One gap worth noting: the paper proposes Screen-Flag-Fix but does not benchmark it against the simpler alternative of running full activation patching on whatever components the reliability score flags. Whether the HVP correction is more efficient than just falling back to full activation patching on flagged components remains an open question.

What should practitioners do today?

Three concrete steps for teams running attribution patching in production circuit-discovery pipelines:

Audit existing attribution maps for the failure regime. If your pipeline patches large activations like the full residual stream, the non-linearity error is likely material. Nanda flagged this in 2023; this paper quantifies the mechanism.

Implement the reliability score as a gate. Before trusting an attribution estimate, check whether the component falls in the regime where first-order approximation is reliable. This is low-cost diagnostic work that requires no changes to the core patching logic.

Evaluate the HVP correction on flagged components. The marginal cost is one backward pass per flagged component. Against that, you get a second-order-corrected estimate that, per the paper’s abstract, eliminates the leading-order error. Verify the improvement on your own model and task before adopting it as a default.

The broader lesson is not specific to attribution patching. Any interpretability method that relies on a linear approximation of a non-linear model inherits some version of this problem. The paper gives a concrete fix for one widely used method, and the gated-correction pattern, where a cheap diagnostic decides whether to pay for an expensive correction, is portable to other approximation shortcuts in the field.

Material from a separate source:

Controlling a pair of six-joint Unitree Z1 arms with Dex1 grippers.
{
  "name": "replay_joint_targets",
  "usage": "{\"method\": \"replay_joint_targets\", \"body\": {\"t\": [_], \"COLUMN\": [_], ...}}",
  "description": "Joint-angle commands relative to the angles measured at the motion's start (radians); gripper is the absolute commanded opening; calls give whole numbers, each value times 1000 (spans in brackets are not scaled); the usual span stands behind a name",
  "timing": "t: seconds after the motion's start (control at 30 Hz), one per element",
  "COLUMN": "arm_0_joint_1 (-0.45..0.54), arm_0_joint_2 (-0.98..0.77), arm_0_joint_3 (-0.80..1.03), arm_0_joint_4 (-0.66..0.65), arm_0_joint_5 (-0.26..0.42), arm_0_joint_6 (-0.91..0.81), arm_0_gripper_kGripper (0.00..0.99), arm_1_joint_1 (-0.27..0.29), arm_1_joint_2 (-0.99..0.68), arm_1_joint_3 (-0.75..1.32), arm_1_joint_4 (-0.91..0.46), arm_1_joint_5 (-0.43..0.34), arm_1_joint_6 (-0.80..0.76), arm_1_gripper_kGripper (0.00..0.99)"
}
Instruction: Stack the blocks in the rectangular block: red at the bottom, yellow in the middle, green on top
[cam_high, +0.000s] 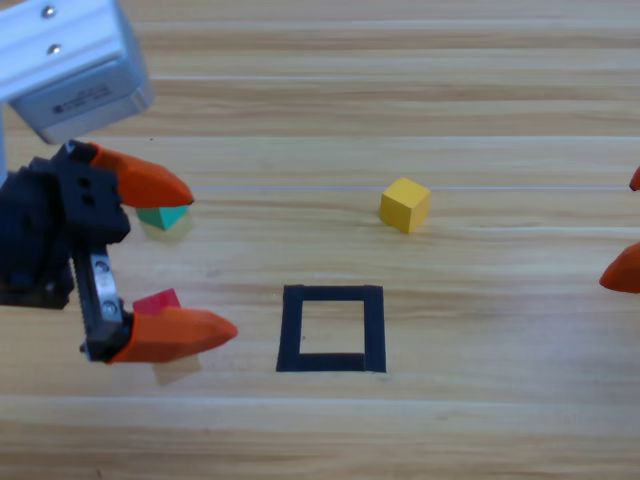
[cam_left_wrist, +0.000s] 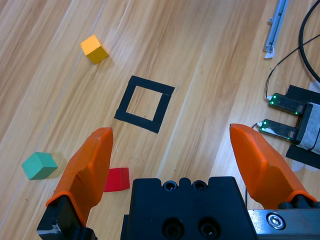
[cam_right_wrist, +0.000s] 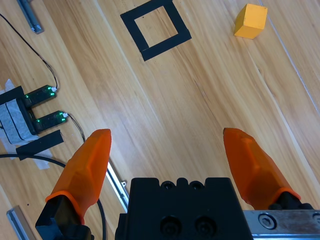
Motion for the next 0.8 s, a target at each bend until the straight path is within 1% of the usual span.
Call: {"method": "replay_joint_targets", "body": {"t": [0.03, 0.07, 0.17, 0.23, 0.3, 0.37, 0.4, 0.47, 0.5, 0.53, 0.63, 0.7, 0.8], "arm_0_joint_1": [-12, -12, -11, -11, -11, -9, -9, -6, 6, 26, 114, 167, 226], "arm_0_joint_2": [-4, -4, -4, -2, -2, -2, 1, 18, 24, 29, 69, 98, 125], "arm_0_joint_3": [21, 21, 19, 19, 16, 12, 7, -18, -33, -45, -97, -114, -111], "arm_0_joint_4": [12, 13, 15, 15, 15, 16, 16, 16, 16, 18, 55, 99, 159], "arm_0_joint_5": [14, 14, 15, 14, 15, 27, 46, 106, 147, 172, 179, 201, 221], "arm_0_joint_6": [-11, -11, -11, -11, -11, -28, -50, -122, -182, -246, -432, -590, -791], "arm_0_gripper_kGripper": [990, 990, 990, 990, 990, 990, 990, 990, 990, 990, 990, 989, 990], "arm_1_joint_1": [24, 24, 23, 1, 0, 0, 0, 0, -2, -2, 0, 1, 1], "arm_1_joint_2": [52, 52, 61, 86, 136, 199, 227, 297, 337, 368, 445, 501, 595], "arm_1_joint_3": [34, 32, 17, 9, -20, -72, -98, -167, -204, -230, -277, -308, -386], "arm_1_joint_4": [-20, -20, -31, -51, -54, -54, -52, -52, -48, -45, -45, -46, -42], "arm_1_joint_5": [-18, -22, -75, -148, -228, -259, -269, -314, -326, -329, -345, -345, -384], "arm_1_joint_6": [8, 12, 58, 117, 175, 219, 256, 385, 440, 475, 500, 535, 561], "arm_1_gripper_kGripper": [985, 985, 986, 985, 985, 985, 985, 986, 986, 986, 986, 988, 988]}}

Frequently Asked Questions

Does the HVP correction hold up on frontier-scale models beyond 9B parameters?

The paper evaluates five model families capped at 9B parameters using both random-token and naturalistic name-swap perturbations. Behavior at 70B or trillion-parameter scale is unverified. Non-linearity effects could compound across more transformer layers at greater depth, so the favorable one-extra-backward-pass cost ratio might not hold when the downstream path spans over a hundred layers.

How many passes does Integrated Gradients actually require compared to multi-step HVP?

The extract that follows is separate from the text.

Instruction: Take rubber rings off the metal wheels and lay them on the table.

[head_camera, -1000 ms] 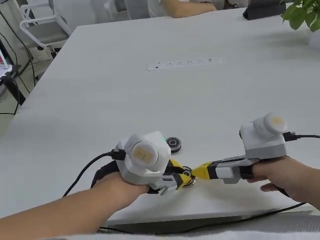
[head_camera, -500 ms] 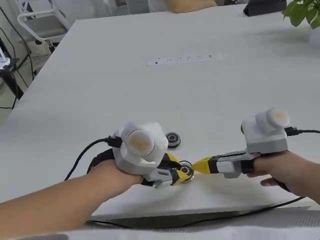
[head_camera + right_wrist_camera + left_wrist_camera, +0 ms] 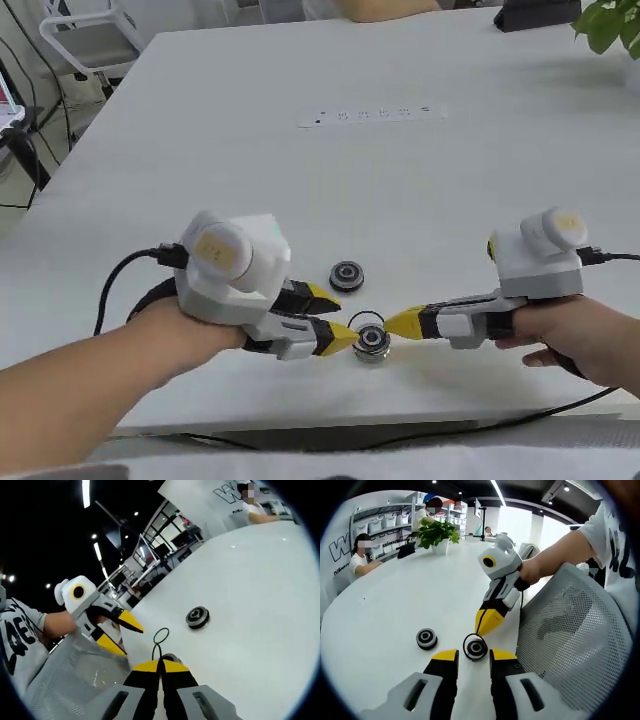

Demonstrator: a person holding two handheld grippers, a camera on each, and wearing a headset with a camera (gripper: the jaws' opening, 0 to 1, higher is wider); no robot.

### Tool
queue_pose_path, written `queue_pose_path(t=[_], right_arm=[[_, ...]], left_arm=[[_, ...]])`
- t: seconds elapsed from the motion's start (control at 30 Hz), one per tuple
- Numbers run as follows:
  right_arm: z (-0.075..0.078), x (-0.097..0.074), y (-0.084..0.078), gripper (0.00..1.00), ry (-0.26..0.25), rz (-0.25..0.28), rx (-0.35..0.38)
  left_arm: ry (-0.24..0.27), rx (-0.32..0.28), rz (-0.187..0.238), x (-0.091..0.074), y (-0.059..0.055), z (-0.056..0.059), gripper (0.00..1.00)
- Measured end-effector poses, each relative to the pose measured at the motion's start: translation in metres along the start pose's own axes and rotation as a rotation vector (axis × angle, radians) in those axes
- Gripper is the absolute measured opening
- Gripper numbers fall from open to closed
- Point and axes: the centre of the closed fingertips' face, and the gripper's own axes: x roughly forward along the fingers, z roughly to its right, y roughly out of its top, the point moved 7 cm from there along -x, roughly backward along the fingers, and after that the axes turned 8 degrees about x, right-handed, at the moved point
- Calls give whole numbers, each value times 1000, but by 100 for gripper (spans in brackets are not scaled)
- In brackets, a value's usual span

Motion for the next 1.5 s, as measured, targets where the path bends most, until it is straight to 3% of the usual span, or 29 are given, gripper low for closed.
queue_pose_path(t=[0.3, 0.63, 1.03, 1.5], right_arm=[[-5, 5, 9, 0, 14, -5, -15], [-11, 18, 21, 0, 30, -17, -37], [-18, 41, 28, 0, 42, -41, -63], [-14, 71, 34, 0, 12, -54, -93]], left_arm=[[46, -35, 49, -27, 3, -8, 30], [101, -66, 82, -52, -7, -12, 39], [152, -85, 54, -71, -30, -11, 46], [203, -103, 52, -85, -39, -17, 55]])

Integrated Gradients numerically integrates gradients along an interpolation path between the input and a baseline, which typically demands 20 to 300 forward passes depending on the chosen step count. Multi-step HVP adds one backward pass per iteration, so even a 10-step variant costs roughly 10 backward passes, an order of magnitude cheaper than IG on the same model.

What happens if the reliability score misses a bad component?

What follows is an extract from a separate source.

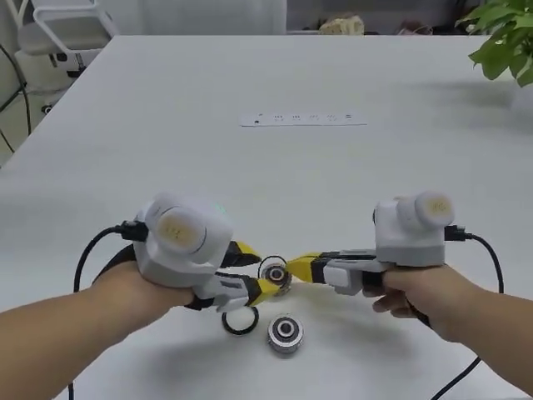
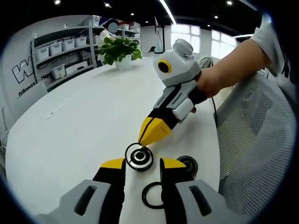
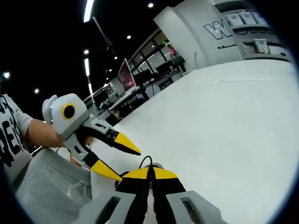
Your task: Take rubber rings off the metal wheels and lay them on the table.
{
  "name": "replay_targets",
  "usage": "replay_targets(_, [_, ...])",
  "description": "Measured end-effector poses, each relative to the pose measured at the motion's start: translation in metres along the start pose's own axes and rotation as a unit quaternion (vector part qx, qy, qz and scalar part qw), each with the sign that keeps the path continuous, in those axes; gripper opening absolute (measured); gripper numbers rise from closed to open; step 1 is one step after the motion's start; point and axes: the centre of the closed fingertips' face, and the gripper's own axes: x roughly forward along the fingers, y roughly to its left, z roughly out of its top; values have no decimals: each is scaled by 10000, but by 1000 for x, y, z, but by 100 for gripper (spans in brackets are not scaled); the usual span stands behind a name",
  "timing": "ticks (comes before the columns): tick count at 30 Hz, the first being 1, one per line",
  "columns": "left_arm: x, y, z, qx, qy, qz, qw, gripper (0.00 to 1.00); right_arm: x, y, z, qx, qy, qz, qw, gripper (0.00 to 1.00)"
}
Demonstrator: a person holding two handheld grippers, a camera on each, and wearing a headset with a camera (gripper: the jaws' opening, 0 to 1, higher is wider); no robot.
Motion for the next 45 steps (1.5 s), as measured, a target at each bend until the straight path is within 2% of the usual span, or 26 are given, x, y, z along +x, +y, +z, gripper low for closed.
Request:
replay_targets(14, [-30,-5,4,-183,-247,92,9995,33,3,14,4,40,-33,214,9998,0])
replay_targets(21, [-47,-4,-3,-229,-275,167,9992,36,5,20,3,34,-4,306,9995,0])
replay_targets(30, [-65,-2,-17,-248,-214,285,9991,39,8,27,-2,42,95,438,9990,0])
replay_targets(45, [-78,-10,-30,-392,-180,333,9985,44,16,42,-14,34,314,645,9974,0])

A false negative on the score means the practitioner trusts an uncorrected first-order estimate that is actually wrong. That outcome is arguably worse than the pre-paper baseline, where teams using frameworks like HAP (NeurIPS 2025) at least treated attribution patching as a known-unreliable pre-filter. Introducing a diagnostic that occasionally fails can create misplaced confidence in results that would otherwise be viewed skeptically.

Which model components are most likely to trigger the reliability score?

Nanda’s original 2023 observations suggest the error scales with activation magnitude: individual attention-head outputs are small enough for the linear approximation to hold, while full residual-stream positions and later-layer outputs are where downstream non-linearity compounds most. Residual-stream patches and late-layer MLP outputs are the strongest candidates for flagging, though the paper does not publish a component-type breakdown in its abstract.